▸ Directions for this task
In the data, extract each line that holds the string "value".

▸ Collected data
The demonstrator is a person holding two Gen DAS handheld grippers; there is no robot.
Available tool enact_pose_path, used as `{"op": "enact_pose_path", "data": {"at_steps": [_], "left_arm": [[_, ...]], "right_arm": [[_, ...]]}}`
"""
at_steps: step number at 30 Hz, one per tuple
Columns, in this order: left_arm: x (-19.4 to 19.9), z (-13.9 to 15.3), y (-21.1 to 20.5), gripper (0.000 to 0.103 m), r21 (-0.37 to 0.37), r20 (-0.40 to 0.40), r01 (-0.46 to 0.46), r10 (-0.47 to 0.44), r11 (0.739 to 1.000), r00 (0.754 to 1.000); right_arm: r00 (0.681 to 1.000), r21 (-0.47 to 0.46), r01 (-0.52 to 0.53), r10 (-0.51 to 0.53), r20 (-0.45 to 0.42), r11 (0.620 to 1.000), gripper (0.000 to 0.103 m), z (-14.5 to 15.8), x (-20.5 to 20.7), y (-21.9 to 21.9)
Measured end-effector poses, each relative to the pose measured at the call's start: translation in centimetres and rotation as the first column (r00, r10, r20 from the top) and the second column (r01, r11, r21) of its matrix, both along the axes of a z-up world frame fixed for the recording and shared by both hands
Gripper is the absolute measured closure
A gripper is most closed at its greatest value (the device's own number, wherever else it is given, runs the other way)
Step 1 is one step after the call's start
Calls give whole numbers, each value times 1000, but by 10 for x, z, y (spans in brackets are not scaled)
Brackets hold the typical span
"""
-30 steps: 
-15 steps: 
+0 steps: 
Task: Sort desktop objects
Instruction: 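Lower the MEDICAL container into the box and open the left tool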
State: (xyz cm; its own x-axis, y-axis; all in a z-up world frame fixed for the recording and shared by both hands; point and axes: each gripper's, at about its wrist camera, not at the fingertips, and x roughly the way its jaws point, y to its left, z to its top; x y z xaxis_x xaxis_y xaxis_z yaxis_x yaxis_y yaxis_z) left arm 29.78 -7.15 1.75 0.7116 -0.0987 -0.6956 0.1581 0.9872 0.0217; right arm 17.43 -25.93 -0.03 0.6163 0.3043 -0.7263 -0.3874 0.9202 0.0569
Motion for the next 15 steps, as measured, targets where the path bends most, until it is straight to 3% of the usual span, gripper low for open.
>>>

▸ Task result
A gripper is most closed at its greatest value (the device's own number, wherever else it is given, runs the other way)
Calls give whole numbers, each value times 1000, but by 10 for x, z, y (spans in brackets are not scaled)

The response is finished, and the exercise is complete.